===== RECORDED INFORMATION =====

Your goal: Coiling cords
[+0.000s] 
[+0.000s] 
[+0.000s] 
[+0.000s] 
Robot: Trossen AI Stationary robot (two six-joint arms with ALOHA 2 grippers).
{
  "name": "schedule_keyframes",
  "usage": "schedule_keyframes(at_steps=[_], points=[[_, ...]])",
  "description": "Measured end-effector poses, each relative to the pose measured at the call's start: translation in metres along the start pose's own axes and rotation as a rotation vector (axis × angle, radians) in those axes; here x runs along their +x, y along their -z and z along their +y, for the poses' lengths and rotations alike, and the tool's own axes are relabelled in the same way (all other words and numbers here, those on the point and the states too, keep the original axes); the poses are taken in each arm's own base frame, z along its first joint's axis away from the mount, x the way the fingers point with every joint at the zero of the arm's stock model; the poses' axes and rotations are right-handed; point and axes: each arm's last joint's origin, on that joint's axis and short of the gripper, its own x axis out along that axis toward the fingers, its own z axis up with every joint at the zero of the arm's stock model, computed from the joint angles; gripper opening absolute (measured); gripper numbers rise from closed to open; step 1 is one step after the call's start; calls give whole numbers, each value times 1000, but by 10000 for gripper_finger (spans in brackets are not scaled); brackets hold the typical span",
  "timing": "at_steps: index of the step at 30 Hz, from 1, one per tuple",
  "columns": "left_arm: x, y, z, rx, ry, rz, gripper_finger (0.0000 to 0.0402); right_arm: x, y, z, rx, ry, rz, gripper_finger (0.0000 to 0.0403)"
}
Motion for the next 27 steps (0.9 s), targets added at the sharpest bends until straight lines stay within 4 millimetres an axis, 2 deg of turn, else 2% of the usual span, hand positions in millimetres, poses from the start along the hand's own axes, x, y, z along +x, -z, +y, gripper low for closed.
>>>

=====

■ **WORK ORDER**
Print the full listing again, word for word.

■ **RESULT FOR THIS EXERCISE**
Your goal: Coiling cords
[+0.000s] 
[+0.000s] 
[+0.000s] 
[+0.000s] 
Robot: Trossen AI Stationary robot (two six-joint arms with ALOHA 2 grippers).
{
  "name": "schedule_keyframes",
  "usage": "schedule_keyframes(at_steps=[_], points=[[_, ...]])",
  "description": "Measured end-effector poses, each relative to the pose measured at the call's start: translation in metres along the start pose's own axes and rotation as a rotation vector (axis × angle, radians) in those axes; here x runs along their +x, y along their -z and z along their +y, for the poses' lengths and rotations alike, and the tool's own axes are relabelled in the same way (all other words and numbers here, those on the point and the states too, keep the original axes); the poses are taken in each arm's own base frame, z along its first joint's axis away from the mount, x the way the fingers point with every joint at the zero of the arm's stock model; the poses' axes and rotations are right-handed; point and axes: each arm's last joint's origin, on that joint's axis and short of the gripper, its own x axis out along that axis toward the fingers, its own z axis up with every joint at the zero of the arm's stock model, computed from the joint angles; gripper opening absolute (measured); gripper numbers rise from closed to open; step 1 is one step after the call's start; calls give whole numbers, each value times 1000, but by 10000 for gripper_finger (spans in brackets are not scaled); brackets hold the typical span",
  "timing": "at_steps: index of the step at 30 Hz, from 1, one per tuple",
  "columns": "left_arm: x, y, z, rx, ry, rz, gripper_finger (0.0000 to 0.0402); right_arm: x, y, z, rx, ry, rz, gripper_finger (0.0000 to 0.0403)"
}
Motion for the next 27 steps (0.9 s), targets added at the sharpest bends until straight lines stay within 4 millimetres an axis, 2 deg of turn, else 2% of the usual span, hand positions in millimetres, poses from the start along the hand's own axes, x, y, z along +x, -z, +y, gripper low for closed.
>>>

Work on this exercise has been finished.